宋如酥有些羞涩地笑了一下,说:“……其实我和修遥哥哥准备结婚了。我们前两天清扫了我们的家乡后,我和修遥哥哥去墓园看望了我们双方的父母,告诉了他们我们会在一起一辈子。”
哦、哦,结婚、一辈子,挺好的。江骤听着宋如酥的话,又忍不住看了一眼楚修遥。楚修遥眼带着爱意看着宋如酥,江骤分辨不出来他是真的爱宋如酥还是演的。
“……我想江哥和顾哥孩子都这么大了,应该早就结婚了,所以我想问问江哥和顾哥结婚要准备些什么?现在这个情况也不适合大操大办,但是我们还是想要有一个比较正式的仪式。”
结婚仪式?!
江骤想起了自己两次惨遭杀害、不了了之的结婚仪式,他还没来得及回味那些复杂的回忆,就感觉顾忧突然紧紧地握住了自己的手。他回过头看顾忧,却发现顾忧脸色如常,然后顾忧松开了一些。
“……怎么了?”宋如酥有些不解地问。
“啊、没事!”江骤又有些紧张了。婚礼都是顾忧操办的,没让他经手过啊,而且,他们也还没有结婚。
江骤紧急思索了一下,对宋如酥说:“我、我们没有仪式,当时情况不是很适合……”他不由得抓了抓顾忧的手,有些编不下去了,说谎怎么这么难!
宋如酥却明白了什么,他笑了笑说:“没关系,江哥。是我欠考虑了,其实没有仪式也很正常。我可以再问问别人。”
“对、对。”不用编话了,江骤松了一口气。
又闲聊了几句,最后宋如酥又邀请了他们之后来参加婚礼,江骤应下了,和顾忧起身告别。
送走了江骤和顾忧之后,宋如酥皱起了一点眉头,对楚修遥说:“我原来以为顾哥和江哥感情很好,没想到他们……”似乎也没有那么好。孩子都这么大了,却连结婚仪式都没有。
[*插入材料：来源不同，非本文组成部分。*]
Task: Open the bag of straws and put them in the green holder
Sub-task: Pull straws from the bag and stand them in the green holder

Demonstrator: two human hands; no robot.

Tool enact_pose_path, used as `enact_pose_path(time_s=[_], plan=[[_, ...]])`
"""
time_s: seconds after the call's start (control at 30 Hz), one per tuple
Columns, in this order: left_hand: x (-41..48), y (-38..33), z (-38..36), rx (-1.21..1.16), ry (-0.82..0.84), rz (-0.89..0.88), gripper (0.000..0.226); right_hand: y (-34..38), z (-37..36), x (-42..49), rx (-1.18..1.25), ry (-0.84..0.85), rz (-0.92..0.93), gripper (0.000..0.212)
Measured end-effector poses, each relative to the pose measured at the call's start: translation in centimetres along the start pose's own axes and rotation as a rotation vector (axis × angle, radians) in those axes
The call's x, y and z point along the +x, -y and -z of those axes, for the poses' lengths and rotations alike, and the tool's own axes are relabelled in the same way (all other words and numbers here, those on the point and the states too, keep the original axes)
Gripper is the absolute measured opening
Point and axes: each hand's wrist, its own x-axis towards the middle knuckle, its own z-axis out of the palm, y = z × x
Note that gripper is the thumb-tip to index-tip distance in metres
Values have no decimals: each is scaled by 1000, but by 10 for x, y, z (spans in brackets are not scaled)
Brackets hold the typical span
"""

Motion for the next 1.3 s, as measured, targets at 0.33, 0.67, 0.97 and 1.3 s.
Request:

楚修遥轻轻地握住了他的肩膀,低下头亲吻他的脸颊,说:“不是所有人都像我这么幸运可以和酥酥相爱,我们会有一个完美的结婚仪式。”
“嗯。”宋如酥甜甜地笑了起来。
几乎是夹着尾巴逃窜回家的江骤在关上家门后终于放松下来。
撒谎真的是太可怕了,希望这辈子都不要再撒谎了。江骤拍了拍自己胸口,对顾忧说:“真是考验心脏。你说楚修遥真的爱宋——啊!”
顾忧直接托着他的臀把他抱了起来。
江骤惊慌了一秒就镇定了下来,因为刚刚他就觉得顾忧有点不对劲了。
“怎么了?”江骤双手撑在顾忧的肩膀上,去看顾忧的眼睛。顾忧一傻就会发愣,整个人只凭一股奇怪的直觉行动。
果然,顾忧眼神直愣愣地看着他。江骤轻车熟路地挽起袖子,把手腕塞他的嘴里,放出了泉水。
顾忧一边喝,一边抱着江骤走进了卧室,在床边坐下了来。他的眼睛也都一直注视着江骤。
“这样也不是办法啊……你总不能一直这么傻下去。”江骤看着顾忧的神智似乎慢慢地恢复了,轻声跟他说。
顾忧用手指擦了擦江骤的手腕上他刚刚吸吮过的皮肤,突然开口问了江骤一个问题:“如果只有我们俩,可以吗?”
江骤一时弄不明白他的意思,试图分析:“你是说我们俩在一起生活?”
顾忧点点头。
迟疑了一会,江骤小心翼翼地问:“‘只有我们俩’是没有飒飒的意思吗?”说出这句话的时候,江骤忽然觉得一阵揪心的痛。没有飒飒……似乎对他来说是不能接受的事情。
顾忧郑重地点了点头,而江骤却恍然地陷入了沉思。